◆ WHAT NEEDS TO BE DONE ◆
Write out the lines from the top of the material through the line with "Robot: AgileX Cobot", exactly and with nothing added.

◆ INFORMATION SUPPLIED ◆
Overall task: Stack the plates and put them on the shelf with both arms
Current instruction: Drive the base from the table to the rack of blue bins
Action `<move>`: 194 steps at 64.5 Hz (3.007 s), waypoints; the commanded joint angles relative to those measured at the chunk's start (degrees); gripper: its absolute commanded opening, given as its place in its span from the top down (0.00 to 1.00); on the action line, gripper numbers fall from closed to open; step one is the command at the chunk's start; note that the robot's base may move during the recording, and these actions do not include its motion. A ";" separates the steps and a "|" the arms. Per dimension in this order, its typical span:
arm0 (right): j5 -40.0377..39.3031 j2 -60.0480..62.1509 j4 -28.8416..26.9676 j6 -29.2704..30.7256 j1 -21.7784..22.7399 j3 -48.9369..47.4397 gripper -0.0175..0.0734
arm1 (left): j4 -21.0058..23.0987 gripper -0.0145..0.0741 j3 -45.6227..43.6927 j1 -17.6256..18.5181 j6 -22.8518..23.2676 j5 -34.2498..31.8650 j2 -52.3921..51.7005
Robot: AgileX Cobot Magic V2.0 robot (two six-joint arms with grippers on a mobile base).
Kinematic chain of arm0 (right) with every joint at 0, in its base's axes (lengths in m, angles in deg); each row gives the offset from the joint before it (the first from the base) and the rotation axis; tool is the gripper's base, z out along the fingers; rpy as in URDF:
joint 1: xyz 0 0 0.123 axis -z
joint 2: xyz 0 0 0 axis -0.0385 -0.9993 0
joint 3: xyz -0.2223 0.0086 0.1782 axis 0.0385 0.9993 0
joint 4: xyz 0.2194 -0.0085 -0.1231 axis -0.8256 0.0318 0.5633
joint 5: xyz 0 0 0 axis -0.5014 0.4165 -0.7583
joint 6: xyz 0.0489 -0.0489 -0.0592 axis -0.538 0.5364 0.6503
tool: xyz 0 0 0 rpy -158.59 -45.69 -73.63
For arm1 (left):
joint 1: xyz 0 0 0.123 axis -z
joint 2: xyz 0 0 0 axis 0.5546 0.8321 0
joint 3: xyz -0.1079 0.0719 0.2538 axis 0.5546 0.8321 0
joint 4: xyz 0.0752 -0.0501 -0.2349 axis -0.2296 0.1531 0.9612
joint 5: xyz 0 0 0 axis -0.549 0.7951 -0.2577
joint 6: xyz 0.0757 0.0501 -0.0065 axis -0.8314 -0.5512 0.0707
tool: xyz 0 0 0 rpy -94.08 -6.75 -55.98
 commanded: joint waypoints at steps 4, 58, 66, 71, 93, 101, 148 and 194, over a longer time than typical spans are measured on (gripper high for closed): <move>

◆ SOLUTION TO THIS PROBLEM ◆
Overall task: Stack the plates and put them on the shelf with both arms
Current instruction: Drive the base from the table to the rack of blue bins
Action `<move>`: 194 steps at 64.5 Hz (3.007 s), waypoints; the commanded joint angles relative to those measured at the chunk's start (degrees); gripper: its absolute commanded opening, given as its place in its span from the top down (0.00 to 1.00); on the action line, gripper numbers fall from closed to open; step one is the command at the chunk's start; note that the robot's base may move during the recording, and these actions do not include its motion. A ";" separates the steps and a "|" the arms. Per dimension in this order, its typical span:
arm0 (right): j5 -40.0377..39.3031 j2 -60.0480..62.1509 j4 -28.8416..26.9676 j6 -29.2704..30.7256 j1 -21.7784..22.7399 j3 -48.9369..47.4397 gripper -0.0175..0.0734
arm1 (left): j4 -21.0058..23.0987 gripper -0.0145..0.0741 j3 -45.6227..43.6927 j1 -17.6256..18.5181 j6 -22.8518..23.2676 j5 -34.2498..31.8650 j2 -52.3921..51.7005
Robot: AgileX Cobot Magic V2.0 robot (two six-joint arms with grippers on a mobile base).

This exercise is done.